On the eleventh day of Advent of Code 2015, we are asked to help Santa pick a new memorable password, as his last one has expired.

Part 1

For part one, we are asked to determine what Santa’s next password should be, based on his previous expired one.

Santa’s password is generated by incrementing a seed password using a process similar to how rotors step within an Enigma machine. We increase the rightmost letter by one step. If it is z, it wraps around to a, and then we repeat with the next letter to the left until one does not wrap around.

const ALPHA = 'abcdefghijklmnopqrstuvwxyz';

const nextPossiblePassword = (password: string): string => {
  if (password === '') return '';

  const remaining = password.slice(0, -1);
  const next = ALPHA.indexOf(password.substr(-1)) + 1;

  return next < ALPHA.length
    ? remaining + ALPHA[next]
    : nextPossiblePassword(remaining) + ALPHA[0];
};

For the above implementation, I decided to take a recursive approach, leveraging an alphabet sequence string to deduce order. I explored the option of using ordinal character codes instead but decided to stick with this implementation for readability.

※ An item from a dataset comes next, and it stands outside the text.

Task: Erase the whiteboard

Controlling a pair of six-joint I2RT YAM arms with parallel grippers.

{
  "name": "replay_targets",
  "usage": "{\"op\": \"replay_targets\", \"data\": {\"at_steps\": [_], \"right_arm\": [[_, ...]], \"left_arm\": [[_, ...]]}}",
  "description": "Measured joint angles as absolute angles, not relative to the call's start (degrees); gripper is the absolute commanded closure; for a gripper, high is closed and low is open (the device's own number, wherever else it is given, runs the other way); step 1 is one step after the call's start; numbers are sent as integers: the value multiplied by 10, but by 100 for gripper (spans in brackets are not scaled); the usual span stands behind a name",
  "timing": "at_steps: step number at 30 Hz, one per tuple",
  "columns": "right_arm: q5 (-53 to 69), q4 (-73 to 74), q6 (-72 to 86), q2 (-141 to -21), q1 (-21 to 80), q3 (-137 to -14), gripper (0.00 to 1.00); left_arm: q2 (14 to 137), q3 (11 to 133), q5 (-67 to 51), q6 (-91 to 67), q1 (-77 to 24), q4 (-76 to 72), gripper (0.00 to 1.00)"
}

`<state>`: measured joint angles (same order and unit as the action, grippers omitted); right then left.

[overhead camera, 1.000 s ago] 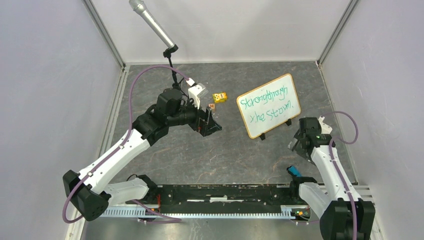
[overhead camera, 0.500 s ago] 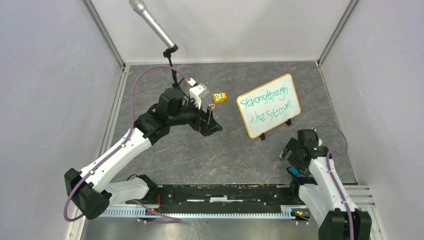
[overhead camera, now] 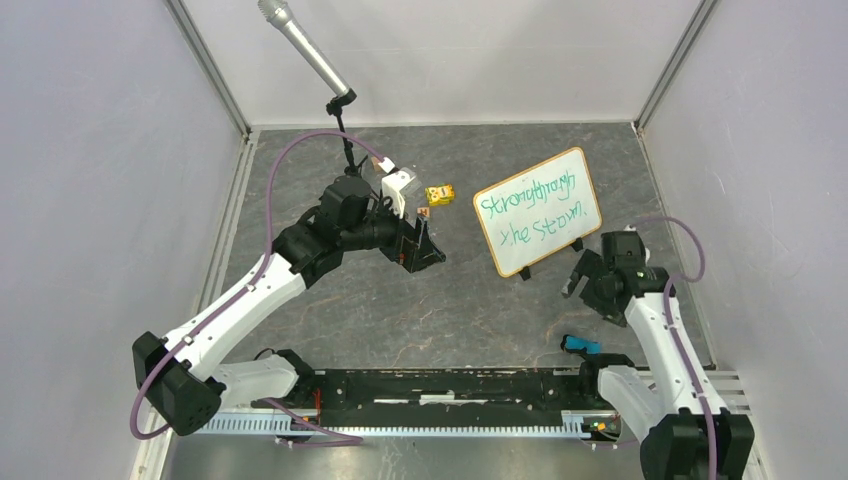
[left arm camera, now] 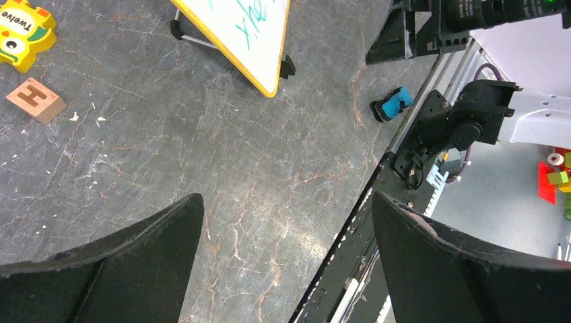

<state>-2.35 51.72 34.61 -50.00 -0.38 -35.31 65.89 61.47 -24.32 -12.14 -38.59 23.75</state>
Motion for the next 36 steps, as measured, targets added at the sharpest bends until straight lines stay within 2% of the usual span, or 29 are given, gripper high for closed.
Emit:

With a possible new password now generated, Santa requires that it passes three password policy rules he has enforced. To ensure the password is valid, it must not contain any restricted letters, have at least two occurrences of non-overlapping pairs (e.g., aacc, aabcc), and include an alphabet sequence triplet (e.g., abc, cbd).

const isValidPassword = (password: string): boolean => {
  const hasRestrictedLetter = /[iol]/.test(password);
  const hasTwoNonOverlappingPairs = /([a-z])\1.*([a-z])\2/.test(
    password
  );
  const hasAlphaSequence = [
    ...password.matchAll(/(?=([a-z]{3}))/g),
  ].some(([, seq]) => ALPHA.includes(seq));

  return (
    !hasRestrictedLetter &&
    hasTwoNonOverlappingPairs &&
    hasAlphaSequence
  );
};

Harnessing regular expression back-references, we can test for non-overlapping pairs like we did in previous days’ solutions. To validate the alphabet sequence triplet criteria, I opted to reuse the alphabet sequence string and capture all triplet sub-sequences from the password using a positive lookahead regular expression.

With the ability to generate and validate possible passwords, we are required to iteratively perform this operation until the next valid password has been found.

const generateNextPassword = (seed: string): string => {
  let next = seed;
  while (true) {
    next = nextPossiblePassword(next);
    if (isValidPassword(next)) return next;
  }
};

I initially explored the option of using a tail-recursive approach to iterate over this process but found that JavaScript engines do not fully support this yet. From here, I debated whether returning a Generator would add much value to the solution. In the end, I landed on a simple stateful loop that iteratively applies and validates the generation process until the next password is found.

Finally, we can call this function with the supplied expired password to return Santa’s next valid password 🌟.

const part1 = (input: string): string => generateNextPassword(input);

Part 2

For part two, we are asked to apply this process an additional time and generate Santa’s next following password. All the work for carrying out this task has been done in part one 🎉, meaning all that is required is to supply the password generated in part one into an additional generation call 🌟.

const part2 = (input: string): string =>
  generateNextPassword(part1(input));